Just before my return journey from Sapa to Hanoi, I was waiting nervously with Luke, afeared to be getting back on one of the buses. It was already half hour late. Finally it came round the corner, but to our dismay backed up a road away from the bus stop. Luke sighed and said, “It’s not the end of the world if it doesn’t pick us up, I know someone who died on a sleeper bus in Vietnam anyway.” I stared at him wide-eyed, “WHAT?”
Immediately realising his mistake, he fumbled for words, “Well, I mean know of someone, a friend of a friend, and it was years ago, when I was in sixth form, and I don’t know what bus it was, or which route it was on. Probably it’s not this bus at all!”
I looked at him, horrified. “You knowingly allowed us to get on a DEATH BUS. And not only that, we booked a return ticket on it! Why would you do that to me?”

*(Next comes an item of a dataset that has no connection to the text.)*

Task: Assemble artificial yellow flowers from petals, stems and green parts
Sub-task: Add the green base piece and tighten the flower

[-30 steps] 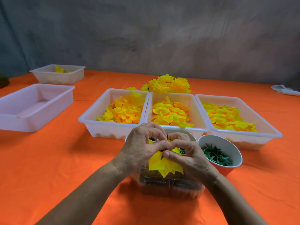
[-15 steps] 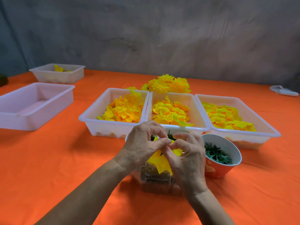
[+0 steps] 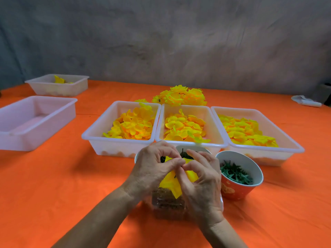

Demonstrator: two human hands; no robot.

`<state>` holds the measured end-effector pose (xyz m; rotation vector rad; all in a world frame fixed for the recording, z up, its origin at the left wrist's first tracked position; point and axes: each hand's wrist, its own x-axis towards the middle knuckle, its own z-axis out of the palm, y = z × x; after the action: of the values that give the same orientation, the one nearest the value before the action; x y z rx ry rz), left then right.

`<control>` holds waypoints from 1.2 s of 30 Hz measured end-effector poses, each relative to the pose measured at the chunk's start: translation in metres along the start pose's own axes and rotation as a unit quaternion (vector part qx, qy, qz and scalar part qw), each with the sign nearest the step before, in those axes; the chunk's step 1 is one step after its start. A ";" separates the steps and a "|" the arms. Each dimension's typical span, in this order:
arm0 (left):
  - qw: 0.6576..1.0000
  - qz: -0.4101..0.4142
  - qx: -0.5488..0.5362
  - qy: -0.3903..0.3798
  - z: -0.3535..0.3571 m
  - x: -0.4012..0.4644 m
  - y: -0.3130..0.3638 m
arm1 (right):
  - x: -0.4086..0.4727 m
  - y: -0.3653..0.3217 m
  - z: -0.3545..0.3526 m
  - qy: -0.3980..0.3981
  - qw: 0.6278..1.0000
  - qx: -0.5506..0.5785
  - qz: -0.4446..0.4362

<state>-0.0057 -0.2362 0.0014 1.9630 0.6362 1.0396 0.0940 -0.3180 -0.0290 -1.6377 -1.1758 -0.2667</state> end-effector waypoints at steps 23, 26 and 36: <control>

He stared at his feet and whispered, “It’s cheap…”
I’m sure the accident and fatality figures are pretty low for the overnight buses, especially taking into account the sheer numbers of them that go! But there is definitely a risk involved, and all you need to do is type “nightmare bus Vietnam” into Google to see what I mean (don’t do that, mum). At the end of the day, it’s a gamble you take when travelling on any kind of transport in any part of the world, but know the alternatives and weigh up the difference in price and how important that is to you before you decide to jump on board. In the end, I took 3 overnight buses in Vietnam and survived, but I probably wouldn’t do it again.